Understanding and managing pod security admission

Pod security admission is an implementation of the Kubernetes pod security standards. Use pod security admission to restrict the behavior of pods.

About pod security admission

OKD includes Kubernetes pod security admission. Pods that do not comply with the pod security admission defined globally or at the namespace level are not admitted to the cluster and cannot run.

Globally, the privileged profile is enforced, and the restricted profile is used for warnings and audits.

You can also configure the pod security admission settings at the namespace level.

Do not run workloads in or share access to default projects. Default projects are reserved for running core cluster components.

The following default projects are considered highly privileged: default, kube-public, kube-system, openshift, openshift-infra, openshift-node, and other system-created projects that have the openshift.io/run-level label set to 0 or 1. Functionality that relies on admission plugins, such as pod security admission, security context constraints, cluster resource quotas, and image reference resolution, does not work in highly privileged projects.

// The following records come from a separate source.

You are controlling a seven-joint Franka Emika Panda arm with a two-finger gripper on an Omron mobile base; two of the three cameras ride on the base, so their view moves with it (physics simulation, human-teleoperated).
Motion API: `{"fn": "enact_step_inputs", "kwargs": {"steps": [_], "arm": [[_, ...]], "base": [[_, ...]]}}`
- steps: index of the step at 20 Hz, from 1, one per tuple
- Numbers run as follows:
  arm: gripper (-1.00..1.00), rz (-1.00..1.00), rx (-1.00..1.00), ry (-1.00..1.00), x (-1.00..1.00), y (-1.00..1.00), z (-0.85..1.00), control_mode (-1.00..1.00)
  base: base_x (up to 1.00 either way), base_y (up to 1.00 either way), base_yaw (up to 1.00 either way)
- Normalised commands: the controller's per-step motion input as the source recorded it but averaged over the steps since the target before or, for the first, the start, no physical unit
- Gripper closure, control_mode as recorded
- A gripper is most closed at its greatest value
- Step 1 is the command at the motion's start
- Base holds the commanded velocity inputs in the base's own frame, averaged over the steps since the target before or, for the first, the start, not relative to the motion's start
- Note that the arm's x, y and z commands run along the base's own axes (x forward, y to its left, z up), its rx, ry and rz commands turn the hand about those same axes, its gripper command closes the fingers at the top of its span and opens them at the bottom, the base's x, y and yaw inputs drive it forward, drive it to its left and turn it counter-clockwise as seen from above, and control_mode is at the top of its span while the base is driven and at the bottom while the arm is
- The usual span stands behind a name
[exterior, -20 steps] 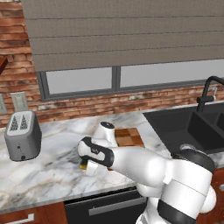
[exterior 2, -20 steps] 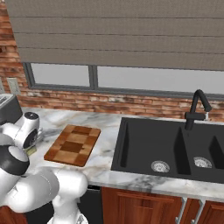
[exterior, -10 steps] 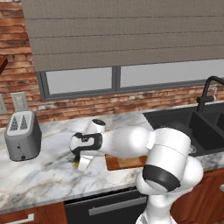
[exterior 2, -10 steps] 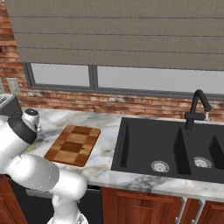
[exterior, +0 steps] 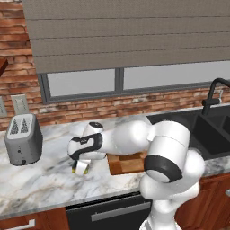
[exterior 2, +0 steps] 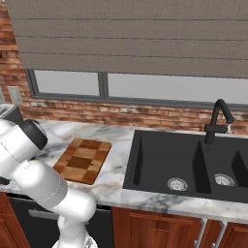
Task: Pick up the sponge from the counter and clean the cutting board by briefly scrubbing or pressing down on the cutting board. Once finished, release the sponge.
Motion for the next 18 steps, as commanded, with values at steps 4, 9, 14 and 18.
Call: {"fn": "enact_step_inputs", "kwargs": {"steps": [4,9,14,18], "arm": [[-1.00,-0.01,0.00,-0.06,-0.14,0.00,0.17,-1.00],[-1.00,0.00,0.00,-0.15,-0.45,-0.13,0.54,-1.00],[-1.00,0.00,0.00,-0.20,-0.52,-0.25,0.67,-1.00],[-1.00,0.00,0.00,-0.22,-0.56,-0.30,0.63,-1.00]], "base": [[0.00,0.00,0.00],[0.00,0.00,0.00],[0.00,0.00,0.00],[0.00,0.00,0.00]]}}
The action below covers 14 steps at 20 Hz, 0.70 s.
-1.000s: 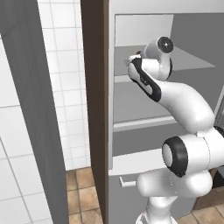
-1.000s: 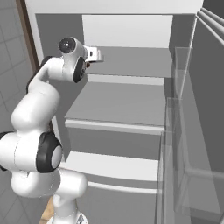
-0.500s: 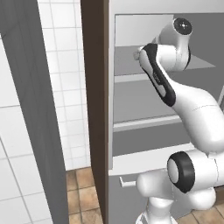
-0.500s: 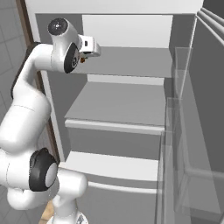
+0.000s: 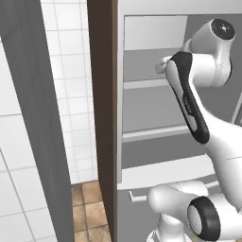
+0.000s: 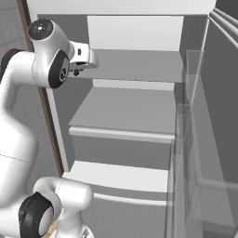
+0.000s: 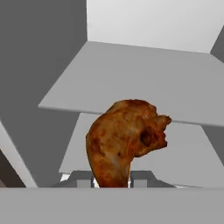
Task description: Gather the broccoli and carrot from the fridge and place them on a tray on the dining counter. Then gather the fish and chicken drumstick from the fridge and place them on the other tray.
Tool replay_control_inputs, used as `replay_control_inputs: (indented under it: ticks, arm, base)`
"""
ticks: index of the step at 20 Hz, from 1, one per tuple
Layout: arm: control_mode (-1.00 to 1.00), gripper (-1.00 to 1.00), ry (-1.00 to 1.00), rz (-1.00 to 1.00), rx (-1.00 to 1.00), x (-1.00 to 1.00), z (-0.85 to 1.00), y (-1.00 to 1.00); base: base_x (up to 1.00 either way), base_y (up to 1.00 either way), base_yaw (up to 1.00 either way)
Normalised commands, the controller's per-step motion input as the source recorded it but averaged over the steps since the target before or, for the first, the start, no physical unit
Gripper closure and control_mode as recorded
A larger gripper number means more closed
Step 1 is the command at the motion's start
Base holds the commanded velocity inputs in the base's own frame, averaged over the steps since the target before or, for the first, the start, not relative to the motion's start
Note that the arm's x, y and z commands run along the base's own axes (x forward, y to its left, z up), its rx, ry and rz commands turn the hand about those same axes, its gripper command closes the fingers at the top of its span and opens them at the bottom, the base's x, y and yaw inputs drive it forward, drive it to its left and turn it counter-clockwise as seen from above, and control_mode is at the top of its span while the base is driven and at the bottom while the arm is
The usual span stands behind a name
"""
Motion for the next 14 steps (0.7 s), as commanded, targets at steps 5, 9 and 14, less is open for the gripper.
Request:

Pod security admission modes

You can configure the following pod security admission modes for a namespace:

Table 1. Pod security admission modes
ModeLabelDescription

enforce

pod-security.kubernetes.io/enforce

Rejects a pod from admission if it does not comply with the set profile

audit

pod-security.kubernetes.io/audit

Logs audit events if a pod does not comply with the set profile

warn

pod-security.kubernetes.io/warn

Displays warnings if a pod does not comply with the set profile

Pod security admission profiles

You can set each of the pod security admission modes to one of the following profiles:

Table 2. Pod security admission profiles
ProfileDescription

privileged

Least restrictive policy; allows for known privilege escalation

baseline

Minimally restrictive policy; prevents known privilege escalations

restricted

Most restrictive policy; follows current pod hardening best practices

Privileged namespaces

The following system namespaces are always set to the privileged pod security admission profile:

  • default

  • kube-public

  • kube-system

You cannot change the pod security profile for these privileged namespaces.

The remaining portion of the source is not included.